Sabatini: "Inter, non è finita: a Como sarà durissima. Interisti male in azzurro? Non è vero"
Walter Sabatini non ritiene ancora chiuso il discorso Scudetto. "Non è finito naturalmente, si sta direzionando verso una città, ma non possiamo ritenerlo concluso. Sia la statistica, che l’aritmetica fanno pensare a una soluzione chiara, però le partite bisogna giocarle. Sono tutte molto impegnative, non c’è più l’avversario cuscinetto col quale eri sicuro di vincere". Dal canto loro a Napoli "devono provare a credere sino alla fine alla rincorsa. Ma lo faranno, guardate con quale sfrontatezza e con quale forza e efficacia è entrato in campo col Milan quello che per me è il più grande trequartista italiano, Politano. E poi c’è Conte che continuerà a lavorare sodo, sicuramente".
"Io sono un grande ammiratore di Chivu - prosegue -, l’anno scorso ha fatto una piccola/grande impresa col Parma, salvando la squadra, non ha fatto le barricate. E in questa stagione si sta confermando con l’Inter, che, mi lasci dire, in generale, gioca anche bene. Certo con Lautaro in campo, che è il profeta dei nerazzurri, tutto va meglio. Como-Inter la più difficile delle sette finali? Certo che lo è, parliamo di una partita durissima".

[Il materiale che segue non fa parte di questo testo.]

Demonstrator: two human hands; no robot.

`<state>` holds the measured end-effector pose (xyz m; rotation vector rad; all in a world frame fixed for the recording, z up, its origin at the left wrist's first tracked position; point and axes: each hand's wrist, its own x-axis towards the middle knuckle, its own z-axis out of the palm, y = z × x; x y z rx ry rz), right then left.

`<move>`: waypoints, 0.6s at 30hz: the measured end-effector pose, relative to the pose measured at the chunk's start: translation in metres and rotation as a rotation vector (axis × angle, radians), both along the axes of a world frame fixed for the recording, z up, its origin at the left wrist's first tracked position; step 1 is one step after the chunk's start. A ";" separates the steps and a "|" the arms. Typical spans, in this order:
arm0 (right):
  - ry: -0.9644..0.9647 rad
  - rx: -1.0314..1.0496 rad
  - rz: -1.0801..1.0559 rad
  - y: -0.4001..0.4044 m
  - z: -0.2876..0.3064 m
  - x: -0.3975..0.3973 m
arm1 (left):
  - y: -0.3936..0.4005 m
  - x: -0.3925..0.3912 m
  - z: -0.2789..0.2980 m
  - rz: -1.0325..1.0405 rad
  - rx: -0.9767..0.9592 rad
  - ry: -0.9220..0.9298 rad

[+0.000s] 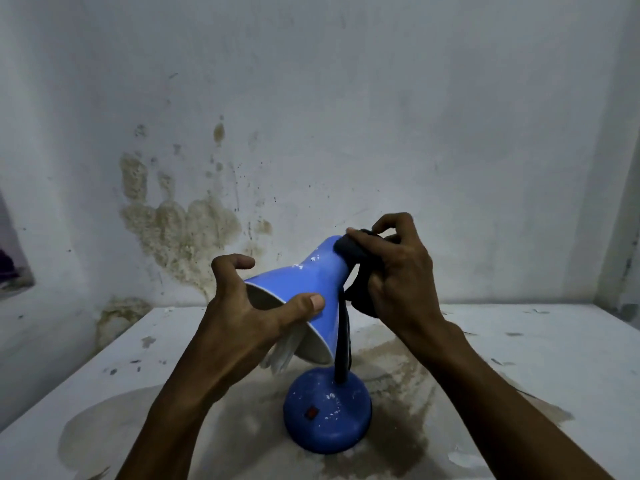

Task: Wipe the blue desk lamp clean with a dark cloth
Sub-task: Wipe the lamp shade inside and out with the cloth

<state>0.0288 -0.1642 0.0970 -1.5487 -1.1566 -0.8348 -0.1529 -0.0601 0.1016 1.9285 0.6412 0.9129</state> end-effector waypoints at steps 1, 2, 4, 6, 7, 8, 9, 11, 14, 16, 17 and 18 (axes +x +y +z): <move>-0.004 0.000 -0.021 0.001 -0.001 -0.003 | 0.001 -0.001 0.000 -0.008 -0.003 -0.002; -0.034 -0.010 -0.028 0.002 -0.004 -0.010 | 0.003 -0.002 0.000 -0.018 -0.012 -0.009; -0.134 -0.051 0.010 0.001 -0.015 -0.023 | 0.006 -0.003 0.000 -0.043 -0.033 -0.032; -0.208 -0.093 0.059 -0.001 -0.023 -0.030 | 0.008 -0.004 -0.001 -0.064 -0.042 -0.052; -0.212 -0.092 0.059 -0.001 -0.024 -0.028 | 0.010 -0.005 -0.001 -0.069 -0.045 -0.054; -0.197 -0.070 0.037 0.001 -0.023 -0.022 | 0.012 -0.005 -0.002 -0.073 -0.048 -0.053; -0.162 -0.036 -0.006 0.003 -0.020 -0.016 | 0.013 -0.005 -0.002 -0.081 -0.047 -0.045; -0.061 0.027 -0.101 0.007 -0.015 -0.006 | 0.016 -0.006 -0.002 -0.105 -0.042 -0.033; -0.088 0.016 -0.103 0.010 -0.015 -0.016 | 0.016 -0.006 -0.002 -0.112 -0.031 -0.056; -0.209 -0.021 -0.052 0.008 -0.021 -0.030 | 0.016 -0.005 -0.004 -0.108 -0.024 -0.083; -0.248 -0.035 -0.041 0.007 -0.023 -0.033 | 0.017 -0.004 -0.006 -0.109 -0.030 -0.098; -0.251 -0.044 -0.040 0.007 -0.022 -0.033 | 0.019 -0.003 -0.008 -0.110 -0.044 -0.114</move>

Sabatini parla poi delle prestazioni dei nerazzurri in nazionale. "Non trovo che non stiano rendendo, perché stanno facendo tutti molto bene. Dopo è chiaro che se vai a giocare la partita, che è lo spareggio e lo perdi, seppure ai rigori, è chiaro che le prestazioni vengano macchiate dal risultato. I fischi a Bastoni? Non mi piacciono. Alessandro è un ragazzo molto solido psicologicamente, sarà aiutato dai compagni che gli hanno già dimostrato grande solidarietà e va sottolineata l’ovazione di San Siro nell’ultima gara".